The penny-auction-server repo has a sister repo for the penny auction client:
https://github.com/WDI-SEA/penny-auction-client-solution
Enjoy!
- GET http://pennyauctionserver.herokuapp.com/users
- GET http://pennyauctionserver.herokuapp.com/auctions
- GET http://pennyauctionserver.herokuapp.com/auctions/0
- PUT http://pennyauctionserver.herokuapp.com/auctions/0
- body:
{username: "some username"}
- body:
Here's how you can use fetch()
to initiate a PUT request to the server:
var json = JSON.stringify({username: 'penguincool42'});
fetch(`http://pennyauctionserver.herokuapp.com/auctions/${this.props.item.id}`,
{
method: 'PUT',
headers: {
'Accept': 'application/json',
'Content-Type': 'application/json'
},
body: json
})
.then((response) => {
return response.json();
}).then((response) => {
console.log("put response", response);
}).catch((response) => {
console.log('Error!', response);
});
- GET http://pennyauctionserver.herokuapp.com/reset
- GET http://pennyauctionserver.herokuapp.com/stop-random-betters
- GET http://pennyauctionserver.herokuapp.com/start-random-betters
The server includes a mechanism to simulate activity on all of the auctions.
Penny auctions are websites where expensive items, like $1,000 TVs or iPads or even small $10 Wal Mart Gift Cards are put up for auction. Each auction only exists for "a small amount of time." Each auction starts at a small price and has a minute on the clock.
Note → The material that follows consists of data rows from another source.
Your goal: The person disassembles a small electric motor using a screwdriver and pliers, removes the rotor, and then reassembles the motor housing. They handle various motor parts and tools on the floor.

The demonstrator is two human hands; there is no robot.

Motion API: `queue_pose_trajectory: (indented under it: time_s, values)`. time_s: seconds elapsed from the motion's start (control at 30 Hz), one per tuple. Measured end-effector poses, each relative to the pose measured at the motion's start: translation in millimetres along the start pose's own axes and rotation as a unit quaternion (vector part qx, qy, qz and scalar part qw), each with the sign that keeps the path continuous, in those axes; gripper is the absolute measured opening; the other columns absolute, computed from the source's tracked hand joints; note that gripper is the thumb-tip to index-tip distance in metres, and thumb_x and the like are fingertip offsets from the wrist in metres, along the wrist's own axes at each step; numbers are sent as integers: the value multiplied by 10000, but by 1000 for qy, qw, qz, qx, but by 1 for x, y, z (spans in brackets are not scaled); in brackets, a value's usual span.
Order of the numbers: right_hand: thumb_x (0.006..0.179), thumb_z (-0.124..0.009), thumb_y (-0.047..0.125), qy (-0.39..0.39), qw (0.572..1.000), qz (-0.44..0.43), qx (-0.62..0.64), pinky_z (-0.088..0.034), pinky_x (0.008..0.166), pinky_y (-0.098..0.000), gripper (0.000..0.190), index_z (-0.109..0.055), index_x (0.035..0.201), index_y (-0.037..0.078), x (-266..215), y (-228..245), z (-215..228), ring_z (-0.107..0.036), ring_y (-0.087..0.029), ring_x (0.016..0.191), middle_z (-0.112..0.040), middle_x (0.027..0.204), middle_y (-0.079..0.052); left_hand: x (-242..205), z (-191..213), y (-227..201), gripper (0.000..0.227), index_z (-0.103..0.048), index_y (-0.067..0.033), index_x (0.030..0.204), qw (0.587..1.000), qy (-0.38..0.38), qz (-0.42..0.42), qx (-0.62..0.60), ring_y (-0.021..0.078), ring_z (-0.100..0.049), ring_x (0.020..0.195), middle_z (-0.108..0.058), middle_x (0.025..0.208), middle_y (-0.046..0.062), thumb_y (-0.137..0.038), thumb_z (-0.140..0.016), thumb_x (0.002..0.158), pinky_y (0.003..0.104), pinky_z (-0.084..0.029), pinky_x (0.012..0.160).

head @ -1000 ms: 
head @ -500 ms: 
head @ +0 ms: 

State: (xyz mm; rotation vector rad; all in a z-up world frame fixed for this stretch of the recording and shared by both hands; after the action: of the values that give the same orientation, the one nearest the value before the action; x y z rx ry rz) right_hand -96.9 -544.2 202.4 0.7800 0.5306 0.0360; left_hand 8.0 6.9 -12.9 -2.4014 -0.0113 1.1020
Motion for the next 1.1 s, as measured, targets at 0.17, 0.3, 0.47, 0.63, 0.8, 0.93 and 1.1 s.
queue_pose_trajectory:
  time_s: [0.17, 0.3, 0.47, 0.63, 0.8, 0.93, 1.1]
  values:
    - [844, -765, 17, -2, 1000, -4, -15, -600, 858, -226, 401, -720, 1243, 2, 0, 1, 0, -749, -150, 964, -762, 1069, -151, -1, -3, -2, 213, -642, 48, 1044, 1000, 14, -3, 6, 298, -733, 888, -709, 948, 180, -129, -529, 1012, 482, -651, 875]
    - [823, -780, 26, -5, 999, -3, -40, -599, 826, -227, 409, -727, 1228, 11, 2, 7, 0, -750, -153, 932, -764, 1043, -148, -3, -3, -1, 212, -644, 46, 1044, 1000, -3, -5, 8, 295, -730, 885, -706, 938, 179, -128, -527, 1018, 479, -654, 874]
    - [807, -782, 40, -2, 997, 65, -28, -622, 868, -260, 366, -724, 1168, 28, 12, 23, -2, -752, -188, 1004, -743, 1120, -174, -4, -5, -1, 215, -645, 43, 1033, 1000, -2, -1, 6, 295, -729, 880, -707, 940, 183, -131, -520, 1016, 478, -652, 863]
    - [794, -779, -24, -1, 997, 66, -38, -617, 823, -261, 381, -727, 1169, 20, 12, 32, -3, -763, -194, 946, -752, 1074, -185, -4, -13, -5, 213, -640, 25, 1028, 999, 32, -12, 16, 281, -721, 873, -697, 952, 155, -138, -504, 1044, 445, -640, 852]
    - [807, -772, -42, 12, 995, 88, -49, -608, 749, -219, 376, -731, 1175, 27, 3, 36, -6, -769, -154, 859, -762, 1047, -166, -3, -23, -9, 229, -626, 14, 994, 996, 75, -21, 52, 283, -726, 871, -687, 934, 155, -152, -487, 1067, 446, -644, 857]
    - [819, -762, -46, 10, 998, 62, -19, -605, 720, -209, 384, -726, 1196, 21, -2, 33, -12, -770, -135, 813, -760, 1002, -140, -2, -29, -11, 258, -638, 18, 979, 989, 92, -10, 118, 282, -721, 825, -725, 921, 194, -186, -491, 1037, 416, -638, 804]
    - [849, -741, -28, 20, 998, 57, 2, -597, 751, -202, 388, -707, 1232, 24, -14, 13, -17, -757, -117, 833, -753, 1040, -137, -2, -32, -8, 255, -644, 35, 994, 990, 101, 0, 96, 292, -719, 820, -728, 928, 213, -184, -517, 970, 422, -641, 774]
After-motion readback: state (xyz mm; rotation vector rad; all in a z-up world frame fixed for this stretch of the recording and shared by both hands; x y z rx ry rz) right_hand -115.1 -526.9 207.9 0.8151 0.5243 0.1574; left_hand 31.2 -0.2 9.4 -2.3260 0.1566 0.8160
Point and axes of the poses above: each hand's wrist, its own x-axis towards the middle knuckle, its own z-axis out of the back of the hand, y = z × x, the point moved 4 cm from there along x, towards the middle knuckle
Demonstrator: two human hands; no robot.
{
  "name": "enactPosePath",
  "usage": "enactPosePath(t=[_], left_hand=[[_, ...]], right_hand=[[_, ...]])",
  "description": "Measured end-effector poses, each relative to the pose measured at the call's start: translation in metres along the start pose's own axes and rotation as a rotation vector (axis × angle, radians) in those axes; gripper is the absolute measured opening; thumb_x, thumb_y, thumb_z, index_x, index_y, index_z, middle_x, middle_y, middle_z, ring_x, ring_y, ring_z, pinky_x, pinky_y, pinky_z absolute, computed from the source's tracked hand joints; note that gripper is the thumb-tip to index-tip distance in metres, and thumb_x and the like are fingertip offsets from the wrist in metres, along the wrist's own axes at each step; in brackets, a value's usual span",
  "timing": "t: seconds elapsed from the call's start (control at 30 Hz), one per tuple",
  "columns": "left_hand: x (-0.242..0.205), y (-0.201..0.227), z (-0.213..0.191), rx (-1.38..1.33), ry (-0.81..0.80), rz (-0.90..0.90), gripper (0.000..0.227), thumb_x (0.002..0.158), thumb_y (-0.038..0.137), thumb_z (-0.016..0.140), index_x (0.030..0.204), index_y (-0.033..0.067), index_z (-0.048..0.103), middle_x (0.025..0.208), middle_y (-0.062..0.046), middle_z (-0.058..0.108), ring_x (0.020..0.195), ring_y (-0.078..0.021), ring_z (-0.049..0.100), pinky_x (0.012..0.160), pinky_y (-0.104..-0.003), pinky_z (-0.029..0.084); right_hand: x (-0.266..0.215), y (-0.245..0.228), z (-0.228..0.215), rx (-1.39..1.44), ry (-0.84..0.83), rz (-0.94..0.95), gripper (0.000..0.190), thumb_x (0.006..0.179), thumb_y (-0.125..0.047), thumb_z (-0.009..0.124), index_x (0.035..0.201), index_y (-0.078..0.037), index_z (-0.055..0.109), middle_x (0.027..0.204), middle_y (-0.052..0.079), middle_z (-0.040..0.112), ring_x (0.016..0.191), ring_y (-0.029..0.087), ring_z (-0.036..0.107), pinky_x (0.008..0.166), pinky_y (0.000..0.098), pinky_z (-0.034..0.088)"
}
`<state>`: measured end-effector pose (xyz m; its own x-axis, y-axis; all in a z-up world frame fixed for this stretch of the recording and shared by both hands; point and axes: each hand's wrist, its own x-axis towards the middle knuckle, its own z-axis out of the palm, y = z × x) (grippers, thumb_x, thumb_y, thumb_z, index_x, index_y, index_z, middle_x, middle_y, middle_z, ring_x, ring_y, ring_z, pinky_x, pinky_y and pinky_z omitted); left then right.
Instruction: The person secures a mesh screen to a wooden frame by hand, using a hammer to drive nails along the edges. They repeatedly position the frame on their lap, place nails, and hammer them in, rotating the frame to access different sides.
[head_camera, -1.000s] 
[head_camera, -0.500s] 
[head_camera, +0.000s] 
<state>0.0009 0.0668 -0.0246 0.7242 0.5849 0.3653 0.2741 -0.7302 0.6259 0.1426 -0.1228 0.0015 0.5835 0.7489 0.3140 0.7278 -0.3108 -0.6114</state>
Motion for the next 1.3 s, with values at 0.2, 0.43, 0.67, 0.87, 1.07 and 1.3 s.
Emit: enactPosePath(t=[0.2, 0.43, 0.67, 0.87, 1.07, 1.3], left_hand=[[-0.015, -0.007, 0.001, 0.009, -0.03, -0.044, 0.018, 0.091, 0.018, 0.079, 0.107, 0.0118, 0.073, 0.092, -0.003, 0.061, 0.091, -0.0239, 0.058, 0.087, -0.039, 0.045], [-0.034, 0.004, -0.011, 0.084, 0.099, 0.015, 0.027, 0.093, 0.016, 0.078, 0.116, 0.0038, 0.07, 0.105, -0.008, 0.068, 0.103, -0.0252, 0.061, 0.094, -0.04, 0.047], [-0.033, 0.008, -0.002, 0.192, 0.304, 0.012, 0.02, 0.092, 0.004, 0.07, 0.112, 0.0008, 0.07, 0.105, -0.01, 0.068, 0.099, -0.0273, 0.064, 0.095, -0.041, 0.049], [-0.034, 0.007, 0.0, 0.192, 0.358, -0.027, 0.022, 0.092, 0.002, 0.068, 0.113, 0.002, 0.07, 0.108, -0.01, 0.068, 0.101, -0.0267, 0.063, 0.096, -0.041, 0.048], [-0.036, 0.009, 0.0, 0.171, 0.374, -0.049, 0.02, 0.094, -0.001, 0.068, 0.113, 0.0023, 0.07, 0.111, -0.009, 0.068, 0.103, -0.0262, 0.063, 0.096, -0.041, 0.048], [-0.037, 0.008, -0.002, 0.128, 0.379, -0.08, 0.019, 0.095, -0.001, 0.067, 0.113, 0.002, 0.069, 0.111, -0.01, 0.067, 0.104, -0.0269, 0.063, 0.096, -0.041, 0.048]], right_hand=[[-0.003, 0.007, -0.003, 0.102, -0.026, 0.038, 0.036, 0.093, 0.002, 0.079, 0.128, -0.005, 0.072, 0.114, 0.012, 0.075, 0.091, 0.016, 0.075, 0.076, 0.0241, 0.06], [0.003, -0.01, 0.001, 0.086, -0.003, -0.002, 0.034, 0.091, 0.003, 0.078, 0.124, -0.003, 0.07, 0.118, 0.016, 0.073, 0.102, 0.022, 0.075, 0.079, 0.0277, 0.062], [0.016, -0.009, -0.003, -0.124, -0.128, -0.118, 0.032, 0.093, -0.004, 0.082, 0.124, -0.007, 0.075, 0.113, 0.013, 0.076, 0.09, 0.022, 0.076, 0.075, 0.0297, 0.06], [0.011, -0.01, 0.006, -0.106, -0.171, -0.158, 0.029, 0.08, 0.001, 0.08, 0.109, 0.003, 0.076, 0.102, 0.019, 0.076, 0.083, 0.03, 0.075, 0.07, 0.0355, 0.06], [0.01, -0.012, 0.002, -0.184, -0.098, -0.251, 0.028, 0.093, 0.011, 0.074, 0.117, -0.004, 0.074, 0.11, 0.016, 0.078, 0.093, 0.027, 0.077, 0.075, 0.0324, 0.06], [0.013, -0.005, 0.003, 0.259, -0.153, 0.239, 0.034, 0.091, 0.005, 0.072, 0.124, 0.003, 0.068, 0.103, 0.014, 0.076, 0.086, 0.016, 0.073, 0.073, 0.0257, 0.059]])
When users bid on an item the auction price of the item increases by one cent and ten seconds is added to the clock.
These sites are a total scam. People see expensive items at low auction prices with short clock times and think they can easily snag a cheap item. The sites rely on having enough users on the page making enough active bids that each auction actually lasts for a very long time. Even when the clock hovers around "zero seconds left" it will stay there for quite a long time because each user bid will add ten seconds to the clock, basically forever.
Anyways, these sites present a fun and interesting development challenge.